A private gratitude-sharing app for close friends and family. Some freemium thing with constant upgrade nudges would have technically worked.
A tracker for my private lending activities. I was handling this in Excel. Awkwardly.
An app that generates repeated fabric patterns. Marsha’s influence, not mine. I’m not sure there’s even a free alternative for this one.
With all three of these setups now live, every time I vibe code a new feature, I just push the code to GitHub. The infrastructure automatically builds and deploys it in the background via Vercel or Docker while I make another pot of tea. That part is genuinely as satisfying as it sounds.
The Hilarious Reality Check
The irony is real. I took a system that was zero-maintenance, where IONOS handled the server updates, security patches, and backups, and I traded it for a system where I have to do all of that.
In terms of actual day-to-day utility, this setup gives everyone else involved almost nothing new. When people visit my sites, the text is the same, the buttons are the same, and the images are the same. My vibe-coded apps work exactly as they would on a simpler setup. The users have no idea they’re running inside sealed Docker containers on a $60/year server. And Marsha and my older daughter? I didn’t change their WordPress experience at all. They log in the same way they always have. They have absolutely no idea anything is different. In some sense, I built several nuclear reactors to power a collection of toasters. Nobody using the toasters noticed.
On the flip side, if a container hangs or a background code library breaks on a Saturday night, I can’t call customer support. I have to put down my beer, open a terminal, and debug lines of code just so our friends can read our annual Christmas letters.
The Ultimate Silver Lining
So why do it?
I am retired. Nobody is looking at my CV anymore. My occasional consulting business is just helping out friends’ companies, and they certainly don’t care about my tech stack.
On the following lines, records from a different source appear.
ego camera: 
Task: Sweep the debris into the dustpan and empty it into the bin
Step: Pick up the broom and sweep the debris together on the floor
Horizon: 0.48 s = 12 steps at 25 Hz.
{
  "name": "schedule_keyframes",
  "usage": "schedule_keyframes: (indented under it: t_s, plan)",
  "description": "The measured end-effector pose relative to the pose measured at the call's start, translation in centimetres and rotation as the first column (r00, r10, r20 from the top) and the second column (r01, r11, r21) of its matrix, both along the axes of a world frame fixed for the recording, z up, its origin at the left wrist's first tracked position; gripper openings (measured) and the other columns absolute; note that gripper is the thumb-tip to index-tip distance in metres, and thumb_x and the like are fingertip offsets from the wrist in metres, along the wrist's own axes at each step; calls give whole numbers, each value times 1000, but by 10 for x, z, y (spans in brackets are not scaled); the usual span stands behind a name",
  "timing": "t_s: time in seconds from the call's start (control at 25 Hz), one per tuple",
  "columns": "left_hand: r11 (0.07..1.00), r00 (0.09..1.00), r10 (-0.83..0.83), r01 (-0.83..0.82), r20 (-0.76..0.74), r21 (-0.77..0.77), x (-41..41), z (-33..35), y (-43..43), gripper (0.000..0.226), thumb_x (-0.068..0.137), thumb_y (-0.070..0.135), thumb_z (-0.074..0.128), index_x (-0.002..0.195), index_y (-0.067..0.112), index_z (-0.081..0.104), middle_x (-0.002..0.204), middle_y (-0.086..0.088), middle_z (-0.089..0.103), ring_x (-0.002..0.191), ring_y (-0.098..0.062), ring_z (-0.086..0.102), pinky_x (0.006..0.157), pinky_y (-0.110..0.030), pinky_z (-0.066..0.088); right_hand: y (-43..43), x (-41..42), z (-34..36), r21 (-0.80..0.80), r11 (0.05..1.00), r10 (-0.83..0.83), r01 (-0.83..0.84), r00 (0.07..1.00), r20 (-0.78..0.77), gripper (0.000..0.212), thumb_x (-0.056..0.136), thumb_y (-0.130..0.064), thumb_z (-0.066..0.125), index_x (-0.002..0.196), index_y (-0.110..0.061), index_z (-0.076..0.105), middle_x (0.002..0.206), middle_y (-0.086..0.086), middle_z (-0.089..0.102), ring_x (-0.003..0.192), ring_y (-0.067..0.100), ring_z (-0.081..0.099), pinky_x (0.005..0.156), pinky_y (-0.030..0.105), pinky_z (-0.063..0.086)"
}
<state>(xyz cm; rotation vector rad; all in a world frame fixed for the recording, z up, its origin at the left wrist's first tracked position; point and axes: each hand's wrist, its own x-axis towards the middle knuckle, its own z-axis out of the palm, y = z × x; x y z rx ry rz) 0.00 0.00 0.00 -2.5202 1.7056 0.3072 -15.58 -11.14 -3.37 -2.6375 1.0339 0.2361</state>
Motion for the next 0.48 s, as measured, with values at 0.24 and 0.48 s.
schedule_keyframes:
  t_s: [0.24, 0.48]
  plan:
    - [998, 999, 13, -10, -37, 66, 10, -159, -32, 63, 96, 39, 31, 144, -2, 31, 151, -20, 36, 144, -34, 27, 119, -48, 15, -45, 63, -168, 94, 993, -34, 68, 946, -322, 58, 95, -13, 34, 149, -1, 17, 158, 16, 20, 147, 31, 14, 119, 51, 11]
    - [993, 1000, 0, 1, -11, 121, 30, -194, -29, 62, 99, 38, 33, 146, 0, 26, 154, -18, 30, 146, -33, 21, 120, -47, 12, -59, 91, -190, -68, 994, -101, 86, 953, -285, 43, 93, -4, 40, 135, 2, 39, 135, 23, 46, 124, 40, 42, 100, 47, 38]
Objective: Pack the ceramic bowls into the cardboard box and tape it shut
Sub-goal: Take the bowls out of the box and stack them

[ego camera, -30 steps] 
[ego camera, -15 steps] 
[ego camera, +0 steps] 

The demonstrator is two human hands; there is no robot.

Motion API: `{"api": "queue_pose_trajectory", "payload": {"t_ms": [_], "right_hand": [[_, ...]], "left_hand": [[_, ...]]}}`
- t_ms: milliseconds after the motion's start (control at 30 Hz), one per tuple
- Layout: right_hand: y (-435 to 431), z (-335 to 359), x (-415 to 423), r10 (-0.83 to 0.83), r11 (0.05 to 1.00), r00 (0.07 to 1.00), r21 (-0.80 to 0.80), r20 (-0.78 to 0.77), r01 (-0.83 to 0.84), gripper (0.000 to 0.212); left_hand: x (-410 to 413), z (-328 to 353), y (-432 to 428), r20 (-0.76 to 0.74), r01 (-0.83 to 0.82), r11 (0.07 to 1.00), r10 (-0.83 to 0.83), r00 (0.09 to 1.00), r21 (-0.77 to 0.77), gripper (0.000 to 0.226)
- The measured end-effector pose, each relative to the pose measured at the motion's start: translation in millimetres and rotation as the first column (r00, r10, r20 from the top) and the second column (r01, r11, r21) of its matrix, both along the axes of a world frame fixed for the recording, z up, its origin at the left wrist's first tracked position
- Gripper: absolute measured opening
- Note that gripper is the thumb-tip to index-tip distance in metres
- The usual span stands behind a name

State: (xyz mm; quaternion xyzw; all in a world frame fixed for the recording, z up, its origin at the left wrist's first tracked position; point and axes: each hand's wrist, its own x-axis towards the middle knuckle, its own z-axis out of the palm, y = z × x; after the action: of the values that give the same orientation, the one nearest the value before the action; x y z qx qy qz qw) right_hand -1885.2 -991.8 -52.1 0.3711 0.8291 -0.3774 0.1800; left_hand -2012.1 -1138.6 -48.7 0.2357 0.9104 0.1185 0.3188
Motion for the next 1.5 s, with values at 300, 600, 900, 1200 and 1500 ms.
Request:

Updating my resume with corporate buzzwords boasting about my hands-on experience at this point would be completely pointless.
So the real victory isn’t a career flex. It’s just the satisfaction of knowing I built the thing myself, on my own terms, for about the cost of a nice dinner. That’s retirement, I suppose. You finally have time to do things the hard way. Nobody can stop you and nobody needs to!
AI disclosure: I used AI tools during the drafting and editing process to help clarify structure and language. All ideas, judgments, and final wording are my own.